#### [What needs to be done]
Once the line containing "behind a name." has been printed, stop; print every line before it exactly, starting at the top of the material below.

━━━━━━━━━━━━━━━━━━━━━━━━━━━━━━

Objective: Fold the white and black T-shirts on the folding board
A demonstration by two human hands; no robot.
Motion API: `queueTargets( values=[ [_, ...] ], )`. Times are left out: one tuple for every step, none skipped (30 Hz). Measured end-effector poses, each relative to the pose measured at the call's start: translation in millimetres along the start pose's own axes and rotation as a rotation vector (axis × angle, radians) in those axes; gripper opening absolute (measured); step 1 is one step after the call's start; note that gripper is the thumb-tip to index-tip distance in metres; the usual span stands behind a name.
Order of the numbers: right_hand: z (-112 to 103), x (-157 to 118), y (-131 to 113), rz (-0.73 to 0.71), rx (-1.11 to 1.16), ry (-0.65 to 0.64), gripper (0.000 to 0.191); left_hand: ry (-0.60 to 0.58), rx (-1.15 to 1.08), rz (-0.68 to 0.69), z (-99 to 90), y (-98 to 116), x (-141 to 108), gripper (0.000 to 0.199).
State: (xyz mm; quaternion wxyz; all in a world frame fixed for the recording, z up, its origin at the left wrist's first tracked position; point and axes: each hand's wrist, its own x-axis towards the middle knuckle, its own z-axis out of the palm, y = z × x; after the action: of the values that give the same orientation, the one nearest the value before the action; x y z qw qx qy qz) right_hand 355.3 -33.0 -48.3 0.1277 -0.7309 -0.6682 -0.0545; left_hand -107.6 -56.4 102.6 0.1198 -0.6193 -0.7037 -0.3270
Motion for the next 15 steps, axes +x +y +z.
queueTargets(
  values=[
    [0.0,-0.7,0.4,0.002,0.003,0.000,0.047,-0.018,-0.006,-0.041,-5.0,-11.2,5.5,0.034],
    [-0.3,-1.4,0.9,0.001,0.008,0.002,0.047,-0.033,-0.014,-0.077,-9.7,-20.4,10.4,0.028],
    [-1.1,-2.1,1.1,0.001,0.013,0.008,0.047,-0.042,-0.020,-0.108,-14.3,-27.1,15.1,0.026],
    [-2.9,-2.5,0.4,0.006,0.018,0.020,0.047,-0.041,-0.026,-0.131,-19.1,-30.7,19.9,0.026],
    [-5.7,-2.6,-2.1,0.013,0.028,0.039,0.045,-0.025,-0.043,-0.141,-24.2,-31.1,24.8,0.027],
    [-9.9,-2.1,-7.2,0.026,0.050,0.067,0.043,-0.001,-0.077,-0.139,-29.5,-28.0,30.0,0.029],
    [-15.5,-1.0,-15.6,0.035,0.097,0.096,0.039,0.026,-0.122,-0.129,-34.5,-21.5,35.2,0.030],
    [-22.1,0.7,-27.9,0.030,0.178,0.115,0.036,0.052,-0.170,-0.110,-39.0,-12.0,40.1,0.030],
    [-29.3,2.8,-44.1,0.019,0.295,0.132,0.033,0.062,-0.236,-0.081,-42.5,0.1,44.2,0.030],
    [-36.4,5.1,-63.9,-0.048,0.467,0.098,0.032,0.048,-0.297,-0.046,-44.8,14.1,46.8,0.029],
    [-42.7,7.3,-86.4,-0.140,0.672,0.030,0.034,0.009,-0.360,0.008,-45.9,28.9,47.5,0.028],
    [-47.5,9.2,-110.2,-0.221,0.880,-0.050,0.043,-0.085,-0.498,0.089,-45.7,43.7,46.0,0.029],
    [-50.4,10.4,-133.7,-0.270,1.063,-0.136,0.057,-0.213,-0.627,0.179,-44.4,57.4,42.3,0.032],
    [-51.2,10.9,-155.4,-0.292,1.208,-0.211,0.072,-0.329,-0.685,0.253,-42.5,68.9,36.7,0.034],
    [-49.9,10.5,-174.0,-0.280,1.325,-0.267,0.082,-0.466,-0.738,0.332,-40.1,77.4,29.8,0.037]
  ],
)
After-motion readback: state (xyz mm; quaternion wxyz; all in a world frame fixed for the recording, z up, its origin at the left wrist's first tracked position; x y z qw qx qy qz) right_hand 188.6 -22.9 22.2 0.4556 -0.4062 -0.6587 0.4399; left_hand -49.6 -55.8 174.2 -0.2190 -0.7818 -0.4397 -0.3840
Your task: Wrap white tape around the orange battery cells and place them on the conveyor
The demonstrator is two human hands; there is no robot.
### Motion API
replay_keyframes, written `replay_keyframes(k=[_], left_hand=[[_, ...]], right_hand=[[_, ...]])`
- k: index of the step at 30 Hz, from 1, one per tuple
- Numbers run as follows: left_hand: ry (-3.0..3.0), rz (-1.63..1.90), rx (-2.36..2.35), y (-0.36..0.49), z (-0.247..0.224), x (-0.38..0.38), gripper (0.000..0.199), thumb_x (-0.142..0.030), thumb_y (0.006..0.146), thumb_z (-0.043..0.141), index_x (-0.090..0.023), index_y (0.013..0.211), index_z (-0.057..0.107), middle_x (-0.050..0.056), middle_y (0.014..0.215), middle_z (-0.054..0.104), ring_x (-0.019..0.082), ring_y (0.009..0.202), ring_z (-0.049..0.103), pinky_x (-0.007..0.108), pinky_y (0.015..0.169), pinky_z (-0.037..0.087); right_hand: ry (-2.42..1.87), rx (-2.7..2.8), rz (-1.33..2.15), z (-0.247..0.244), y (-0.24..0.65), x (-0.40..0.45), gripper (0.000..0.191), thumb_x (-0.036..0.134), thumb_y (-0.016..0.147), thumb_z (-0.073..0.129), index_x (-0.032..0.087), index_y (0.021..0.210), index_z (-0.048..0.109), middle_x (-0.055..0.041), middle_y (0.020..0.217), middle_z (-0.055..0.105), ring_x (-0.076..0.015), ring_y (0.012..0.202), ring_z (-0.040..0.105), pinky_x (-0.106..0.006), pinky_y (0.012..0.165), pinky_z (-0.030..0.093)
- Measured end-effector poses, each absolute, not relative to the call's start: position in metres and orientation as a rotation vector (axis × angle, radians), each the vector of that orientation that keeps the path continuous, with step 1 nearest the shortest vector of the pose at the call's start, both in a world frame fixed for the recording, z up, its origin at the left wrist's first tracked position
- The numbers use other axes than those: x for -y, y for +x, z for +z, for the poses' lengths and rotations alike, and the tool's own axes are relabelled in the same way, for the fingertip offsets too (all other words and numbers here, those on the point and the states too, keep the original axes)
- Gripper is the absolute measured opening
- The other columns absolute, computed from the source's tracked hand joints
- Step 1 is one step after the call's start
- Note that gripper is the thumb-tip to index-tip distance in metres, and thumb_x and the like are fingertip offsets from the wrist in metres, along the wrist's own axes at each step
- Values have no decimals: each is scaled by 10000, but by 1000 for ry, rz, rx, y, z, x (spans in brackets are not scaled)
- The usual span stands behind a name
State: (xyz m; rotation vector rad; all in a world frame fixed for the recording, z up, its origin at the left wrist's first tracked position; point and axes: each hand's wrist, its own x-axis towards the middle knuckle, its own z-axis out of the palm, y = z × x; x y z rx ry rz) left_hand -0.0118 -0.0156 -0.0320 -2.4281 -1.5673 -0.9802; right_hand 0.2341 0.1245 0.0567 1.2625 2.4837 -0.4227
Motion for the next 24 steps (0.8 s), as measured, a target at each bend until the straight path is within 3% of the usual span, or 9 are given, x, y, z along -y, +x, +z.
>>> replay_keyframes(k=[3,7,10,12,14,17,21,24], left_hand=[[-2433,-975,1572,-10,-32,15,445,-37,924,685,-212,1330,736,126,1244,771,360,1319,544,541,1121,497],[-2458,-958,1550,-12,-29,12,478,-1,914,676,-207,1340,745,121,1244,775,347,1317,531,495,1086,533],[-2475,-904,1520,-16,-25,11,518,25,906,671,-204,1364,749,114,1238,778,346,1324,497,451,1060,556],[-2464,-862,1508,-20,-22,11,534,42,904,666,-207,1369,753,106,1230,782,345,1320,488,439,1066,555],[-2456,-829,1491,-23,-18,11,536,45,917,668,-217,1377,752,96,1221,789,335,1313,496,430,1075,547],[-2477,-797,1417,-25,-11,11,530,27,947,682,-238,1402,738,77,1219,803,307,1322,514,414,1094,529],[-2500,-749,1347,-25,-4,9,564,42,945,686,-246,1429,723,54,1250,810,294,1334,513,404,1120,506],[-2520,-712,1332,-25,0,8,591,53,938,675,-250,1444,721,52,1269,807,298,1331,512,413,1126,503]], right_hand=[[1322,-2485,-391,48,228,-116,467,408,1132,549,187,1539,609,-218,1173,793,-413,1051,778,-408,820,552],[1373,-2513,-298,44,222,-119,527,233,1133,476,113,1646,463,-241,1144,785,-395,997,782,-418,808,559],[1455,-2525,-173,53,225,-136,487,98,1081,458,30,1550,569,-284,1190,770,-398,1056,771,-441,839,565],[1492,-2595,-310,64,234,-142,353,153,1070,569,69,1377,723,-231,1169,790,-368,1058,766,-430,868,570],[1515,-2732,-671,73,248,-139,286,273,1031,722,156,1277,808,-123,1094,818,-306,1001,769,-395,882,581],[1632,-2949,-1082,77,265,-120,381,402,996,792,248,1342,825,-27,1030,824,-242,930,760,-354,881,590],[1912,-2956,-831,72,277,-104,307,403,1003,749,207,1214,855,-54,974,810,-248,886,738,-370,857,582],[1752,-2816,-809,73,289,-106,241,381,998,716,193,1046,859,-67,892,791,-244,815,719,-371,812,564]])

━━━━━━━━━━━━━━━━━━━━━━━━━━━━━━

#### [Response for this exercise]
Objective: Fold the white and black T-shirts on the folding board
A demonstration by two human hands; no robot.
Motion API: `queueTargets( values=[ [_, ...] ], )`. Times are left out: one tuple for every step, none skipped (30 Hz). Measured end-effector poses, each relative to the pose measured at the call's start: translation in millimetres along the start pose's own axes and rotation as a rotation vector (axis × angle, radians) in those axes; gripper opening absolute (measured); step 1 is one step after the call's start; note that gripper is the thumb-tip to index-tip distance in metres; the usual span stands behind a name.

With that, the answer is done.